Идея этой книги родилась в самом начале 2010-х годов, и тогда она виделась автору прежде всего как научно-популярное повествование о перипетиях судьбы одного из самых выдающихся деятелей средневекового мусульманского Востока, чье благородство и гуманизм даже по отношению к врагам давно уже стали легендой. Романтика схваток сарацин[1] и крестоносцев, красота жеста и слова, противостояние друг другу выдающихся полководцев, их непростые отношения, хитроумная дипломатия — вот что казалось мне тогда главным в первую очередь.
Однако «арабская весна», смута в Ираке, гражданская война в Сирии, появление на просторах Ближнего Востока «Исламского государства Ирака и Леванта» (ИГИЛ), Джабхат ан-Нусра и других кровавых террористических группировок невольно изменили и лейтмотив книги.
Действительно, достаточно вглядеться в основные события 2010-х годов, чтобы убедиться, что они разворачиваются в тех же местах, где когда-то действовали неистовый Салах ад-Дин (или Саладин, как его называют на европейский лад) и его противники-крестоносцы: с одной стороны, в Германии, Франции и Англии, а с другой — на территории Ирака, Египта и Сирии.
Дамаск, Алеппо, Мосул…
Эти города, казавшиеся совсем недавно европейскому и российскому читателю некой далекой ближневосточной экзотикой, стали во втором десятилетии XXI века центрами ожесточенных боев между силами, противостоящими друг другу в Сирии. В итоге вместе с западной коалицией в эту войну оказалась втянута и Россия. Но дело, разумеется, не только в территориальных параллелях.
Само имя Салах ад-Дина на протяжении столетий воспринималось в мусульманском мире как символ победы ислама над западной цивилизацией.

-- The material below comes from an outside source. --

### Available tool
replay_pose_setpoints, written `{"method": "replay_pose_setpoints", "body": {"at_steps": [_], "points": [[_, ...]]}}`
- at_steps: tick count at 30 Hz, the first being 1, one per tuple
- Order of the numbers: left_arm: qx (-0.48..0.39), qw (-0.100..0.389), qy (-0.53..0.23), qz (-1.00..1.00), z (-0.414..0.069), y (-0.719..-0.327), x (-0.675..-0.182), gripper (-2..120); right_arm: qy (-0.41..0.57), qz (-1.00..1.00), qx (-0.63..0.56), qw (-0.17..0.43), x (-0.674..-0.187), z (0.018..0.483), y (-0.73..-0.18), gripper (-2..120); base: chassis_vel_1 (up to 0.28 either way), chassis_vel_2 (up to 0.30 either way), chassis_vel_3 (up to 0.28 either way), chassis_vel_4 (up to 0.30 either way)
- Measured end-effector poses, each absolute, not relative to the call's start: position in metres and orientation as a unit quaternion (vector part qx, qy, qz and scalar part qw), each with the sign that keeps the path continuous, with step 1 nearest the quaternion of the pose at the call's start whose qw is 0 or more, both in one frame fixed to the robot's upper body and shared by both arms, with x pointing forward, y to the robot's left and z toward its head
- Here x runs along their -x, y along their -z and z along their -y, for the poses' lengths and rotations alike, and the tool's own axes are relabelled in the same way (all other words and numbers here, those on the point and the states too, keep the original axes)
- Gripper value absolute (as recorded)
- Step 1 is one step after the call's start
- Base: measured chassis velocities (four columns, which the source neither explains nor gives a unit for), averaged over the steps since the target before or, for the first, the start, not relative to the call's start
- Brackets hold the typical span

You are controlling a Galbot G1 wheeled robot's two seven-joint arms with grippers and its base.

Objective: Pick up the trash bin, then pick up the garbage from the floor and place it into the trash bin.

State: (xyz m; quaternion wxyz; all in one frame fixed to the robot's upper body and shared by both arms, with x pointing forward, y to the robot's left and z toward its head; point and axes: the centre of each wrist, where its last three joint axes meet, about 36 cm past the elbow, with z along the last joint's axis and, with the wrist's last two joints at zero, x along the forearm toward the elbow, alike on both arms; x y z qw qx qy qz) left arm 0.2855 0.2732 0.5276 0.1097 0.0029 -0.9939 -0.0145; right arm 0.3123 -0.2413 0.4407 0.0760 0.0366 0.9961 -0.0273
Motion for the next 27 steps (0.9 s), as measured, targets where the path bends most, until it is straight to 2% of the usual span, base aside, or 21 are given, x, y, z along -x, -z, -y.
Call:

Это восприятие особенно усилилось после крушения Османской империи, воспринятого прежде всего как поражение ислама. Слава Салах ад-Дина как «освободителя Иерусалима» от «христианских захватчиков» и того, кто втоптал в грязь воинскую доблесть крестоносцев, всегда кружила голову многим вождям исламского мира. «Успехи Саладина и захват Иерусалима в 1187 году в течение долгого времени служили источником вдохновения для арабских лидеров и остаются таковыми и по сей день. Саддам Хусейн называл себя прямым наследником миссии двух восточных правителей — Саладина, который положил конец западной угрозе тех дней, разгромив и изгнав крестоносцев, и Навуходоносора, который еще до новой эры быстро и убедительно разобрался с сионистской проблемой»[2], — пишет крупнейший современный исследователь ислама Бернард Льюис.
И тут же добавляет, что видеть в Салах ад-Дине и в самом деле «освободителя Иерусалима», как это делают некоторые западные политики и историки, — значит, сильно грешить против истины, восприняв исключительно мусульманскую концепцию истории Ближнего Востока.
«8 октября 2002 года, — продолжает Льюис, — премьер-министр Франции Жан Пьер Раффарен в речи, произнесенной в Национальном собрании Франции, заявил, что Салах ад-Дин смог «разбить крестоносцев и освободить Иерусалим». Любопытным представляется использование слова «освободить» французским премьер-министром, рассказывающим о том, как Салах ад-Дин отобрал у христиан Иерусалим. Это может свидетельствовать о пересмотре политики… или же о крайней политической корректности. В других странах такие слова назвали бы полным незнанием истории, но только не во Франции»[3].
Тот, кто видит в Крестовых походах исключительно захватническую и грабительскую войну, а в самих крестоносцах — жадных и безжалостных колонистов (каковыми они зачастую и были), не учитывает не только доисламского периода истории Ближнего Востока, но и того, что именно эти походы, возможно, отсрочили крушение Византийской империи и предотвратили рывок на Запад рвущегося к мировому господству ислама. Подтверждение этому мы находим в одном из эпизодов жизни Салах ад-Дина, рассказанном его верным биографом Абу аль-Махасином Юсуфом (Йусуфом) ибн Рафи ибн Тамимом Баха ад-Дином.
«Пока я был погружен в подобные размышления, — вспоминал Баха ад-Дин о том, как он впервые увидел море, — султан обратился ко мне и сказал: «Хочешь, я что-то тебе скажу?» — «Очень», — ответил я. «Итак, — сказал он, — когда, с Божьей помощью, мы одержим победу на этом берегу, я намереваюсь поделить земли и дать [моим наследникам] мои последние наставления; затем, попрощавшись с ними, я бы вышел в море и плыл, преследуя [франкских захватчиков] от одного острова к другому, до тех пор, пока на земле не осталось бы ни одного упорствующего в безбожии или пока я не умер бы, стремясь к этой цели»[4].
В этом и проявляется вся неоднозначность истории, невозможность разделить ее участников исключительно на «злодеев» и «героев», «оккупантов» и «освободителей».